Cardiovascular Safety of Fremanezumab in Patients with Episodic and Chronic Migraine: A Pooled Analysis of Phase 3 Studies
Stephanie J. Nahas1, Yoel Kessler2, Xiaoping Ning2, Joshua M. Cohen2, Verena Ramirez Campos2, Ronghua Yang2, Stephen D. Silberstein1
1Jefferson Headache Center, Thomas Jefferson University, 2Teva Pharmaceuticals Industries
To evaluate the cardiovascular safety of fremanezumab in patients with episodic migraine (EM) and chronic migraine (CM). 
Understanding the cardiovascular safety of medications targeting the calcitonin gene-related peptide (CGRP) pathway is critically important given the vasodilatory properties of CGRP. Fremanezumab, a fully-humanized monoclonal antibody (IgG2Δa) that selectively targets CGRP, has been studied in three phase 3 trials. 
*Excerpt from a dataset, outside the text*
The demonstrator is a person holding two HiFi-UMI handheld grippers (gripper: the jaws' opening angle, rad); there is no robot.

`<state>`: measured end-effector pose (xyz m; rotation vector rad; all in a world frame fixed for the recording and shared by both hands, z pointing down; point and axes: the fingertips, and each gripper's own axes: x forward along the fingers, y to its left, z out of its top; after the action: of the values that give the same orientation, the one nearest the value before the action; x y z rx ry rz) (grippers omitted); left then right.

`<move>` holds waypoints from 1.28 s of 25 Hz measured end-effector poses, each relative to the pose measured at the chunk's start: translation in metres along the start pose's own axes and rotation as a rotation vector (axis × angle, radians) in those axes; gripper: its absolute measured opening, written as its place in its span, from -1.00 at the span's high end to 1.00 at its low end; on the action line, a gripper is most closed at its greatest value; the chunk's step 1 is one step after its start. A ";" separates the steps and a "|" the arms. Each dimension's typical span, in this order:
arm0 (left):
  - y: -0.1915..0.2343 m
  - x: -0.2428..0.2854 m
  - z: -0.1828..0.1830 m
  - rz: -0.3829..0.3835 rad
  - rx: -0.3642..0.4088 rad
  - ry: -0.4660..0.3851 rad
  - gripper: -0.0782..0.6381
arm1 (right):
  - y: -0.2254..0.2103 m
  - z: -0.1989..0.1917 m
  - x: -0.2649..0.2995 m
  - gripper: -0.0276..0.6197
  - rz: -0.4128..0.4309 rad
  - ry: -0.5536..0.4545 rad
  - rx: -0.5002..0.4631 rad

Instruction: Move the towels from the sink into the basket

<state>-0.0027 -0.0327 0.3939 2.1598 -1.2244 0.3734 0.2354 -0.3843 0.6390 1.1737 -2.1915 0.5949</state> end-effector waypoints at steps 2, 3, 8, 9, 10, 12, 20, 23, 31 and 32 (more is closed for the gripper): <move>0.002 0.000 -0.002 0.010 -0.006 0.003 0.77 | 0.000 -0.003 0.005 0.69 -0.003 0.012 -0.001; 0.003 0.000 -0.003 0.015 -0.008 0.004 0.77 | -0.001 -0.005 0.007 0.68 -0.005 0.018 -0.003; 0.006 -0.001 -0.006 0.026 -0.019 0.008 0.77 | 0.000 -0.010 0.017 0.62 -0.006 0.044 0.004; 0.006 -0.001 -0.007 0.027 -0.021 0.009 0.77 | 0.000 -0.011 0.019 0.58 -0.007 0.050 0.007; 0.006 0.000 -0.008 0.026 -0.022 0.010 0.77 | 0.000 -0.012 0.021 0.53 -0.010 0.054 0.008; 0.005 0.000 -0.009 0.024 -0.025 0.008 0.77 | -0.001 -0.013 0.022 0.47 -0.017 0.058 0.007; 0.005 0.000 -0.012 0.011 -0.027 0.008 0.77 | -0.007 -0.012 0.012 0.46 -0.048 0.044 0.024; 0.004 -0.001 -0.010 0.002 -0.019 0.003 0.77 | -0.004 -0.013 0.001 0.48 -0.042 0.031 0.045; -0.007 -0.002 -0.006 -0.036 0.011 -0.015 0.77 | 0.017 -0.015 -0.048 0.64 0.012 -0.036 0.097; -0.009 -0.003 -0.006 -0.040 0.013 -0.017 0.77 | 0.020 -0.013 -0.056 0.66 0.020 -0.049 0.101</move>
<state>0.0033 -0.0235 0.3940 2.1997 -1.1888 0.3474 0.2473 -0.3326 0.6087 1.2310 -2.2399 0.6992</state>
This analysis of the cardiovascular safety and tolerability of fremanezumab included data from the 2 HALO studies (one in EM and one in CM), and the FOCUS study in patients with EM or CM and prior inadequate response to 2-4 classes of preventive medications. In all 3 trials, patients were randomized 1:1:1 to receive subcutaneous injections of fremanezumab quarterly (Months 1/2/3: EM or CM, 675mg/placebo/placebo), fremanezumab monthly (Months 1/2/3: EM, 225mg/225mg/225mg; CM, 675mg/225mg/225mg) or matched placebo over 12 weeks. Cardiovascular adverse events (AEs) were evaluated in patients with and without cardiovascular medical history.
Among patients with cardiovascular medical history (quarterly fremanezumab [675mg], n=167; monthly fremanezumab [225mg/225mg/225mg], n=64; monthly fremanezumab [675mg/225mg/225mg], n=94; placebo, n=153), cardiovascular AEs occurred in similar, low proportions of patients across treatment groups (4%, 6%, 6%, and 3% respectively). Among patients with cardiovascular medical history, the most common cardiovascular AE was hypertension (quarterly fremanezumab [675mg], 2%; monthly fremanezumab [225mg/225mg/225mg], 0%; monthly fremanezumab [675mg/225mg/225mg], 1%; placebo, <1%). Among patients without cardiovascular medical history (quarterly fremanezumab [675mg], n=776; monthly fremanezumab [225mg/225mg/225mg], n=337; monthly fremanezumab [675mg/225mg/225mg], n=459; placebo, n=792), cardiovascular AEs also occurred in similar, low proportions of patients across treatment groups (2%, 1%,2%, and 2%, respectively).
Pooled data from three phase 3 trials indicate that treatment with fremanezumab over 12 weeks has a favorable cardiovascular safety profile, even in patients with a cardiovascular medical history, with no safety signals detected.